═══ Recorded information

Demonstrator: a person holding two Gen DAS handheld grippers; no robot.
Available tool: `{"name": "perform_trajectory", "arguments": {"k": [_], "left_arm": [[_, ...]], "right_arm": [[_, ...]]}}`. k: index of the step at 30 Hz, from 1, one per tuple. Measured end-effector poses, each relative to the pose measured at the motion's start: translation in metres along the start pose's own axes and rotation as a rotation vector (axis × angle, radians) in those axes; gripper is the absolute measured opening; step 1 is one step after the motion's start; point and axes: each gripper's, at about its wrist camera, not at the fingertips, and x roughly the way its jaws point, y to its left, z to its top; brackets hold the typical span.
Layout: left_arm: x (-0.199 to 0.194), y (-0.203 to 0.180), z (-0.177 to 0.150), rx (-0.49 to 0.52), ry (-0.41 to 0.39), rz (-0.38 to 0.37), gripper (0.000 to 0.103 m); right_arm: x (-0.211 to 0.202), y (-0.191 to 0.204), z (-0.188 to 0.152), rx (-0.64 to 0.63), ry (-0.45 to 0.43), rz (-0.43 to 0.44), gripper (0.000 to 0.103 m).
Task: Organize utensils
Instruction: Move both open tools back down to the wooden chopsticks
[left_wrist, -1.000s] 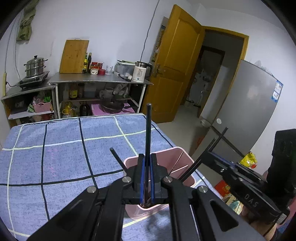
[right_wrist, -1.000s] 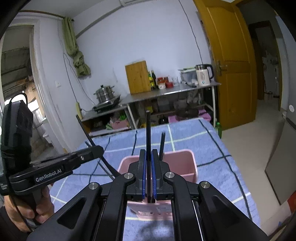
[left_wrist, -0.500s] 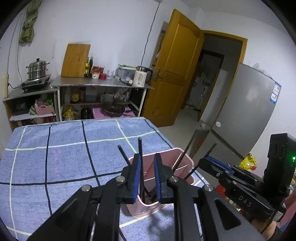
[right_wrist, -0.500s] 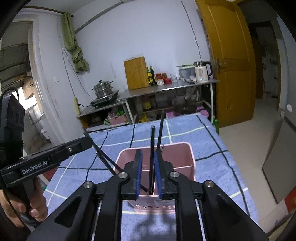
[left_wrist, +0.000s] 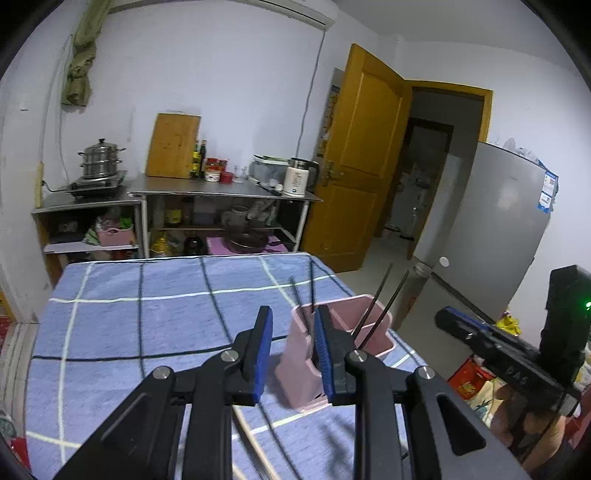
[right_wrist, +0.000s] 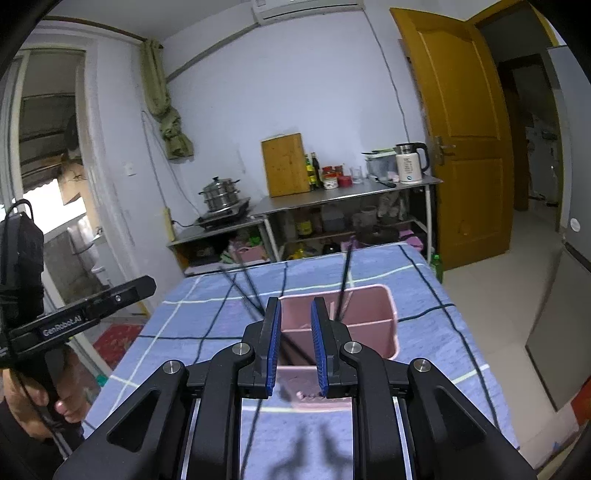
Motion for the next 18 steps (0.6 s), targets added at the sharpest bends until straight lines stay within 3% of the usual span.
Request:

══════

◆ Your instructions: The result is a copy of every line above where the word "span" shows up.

◆ Problem solution:
Available tool: `{"name": "perform_trajectory", "arguments": {"k": [_], "left_arm": [[_, ...]], "right_arm": [[_, ...]]}}`. k: index of the step at 30 Hz, from 1, one per tuple. Measured end-effector poses, each relative to the pose measured at the motion's start: translation in metres along the start pose's own axes and rotation as a rotation vector (axis × angle, radians) in those axes; gripper is the absolute measured opening; step 1 is one step after the motion's start; point and axes: each gripper's, at about its wrist camera, not at the fingertips, and x roughly the way its jaws point, y to its left, z to its top; brackets hold the typical span.
Motion for the next 18 steps (0.6 s), targets added at the sharpest bends until straight lines stay within 3% of the usual span.

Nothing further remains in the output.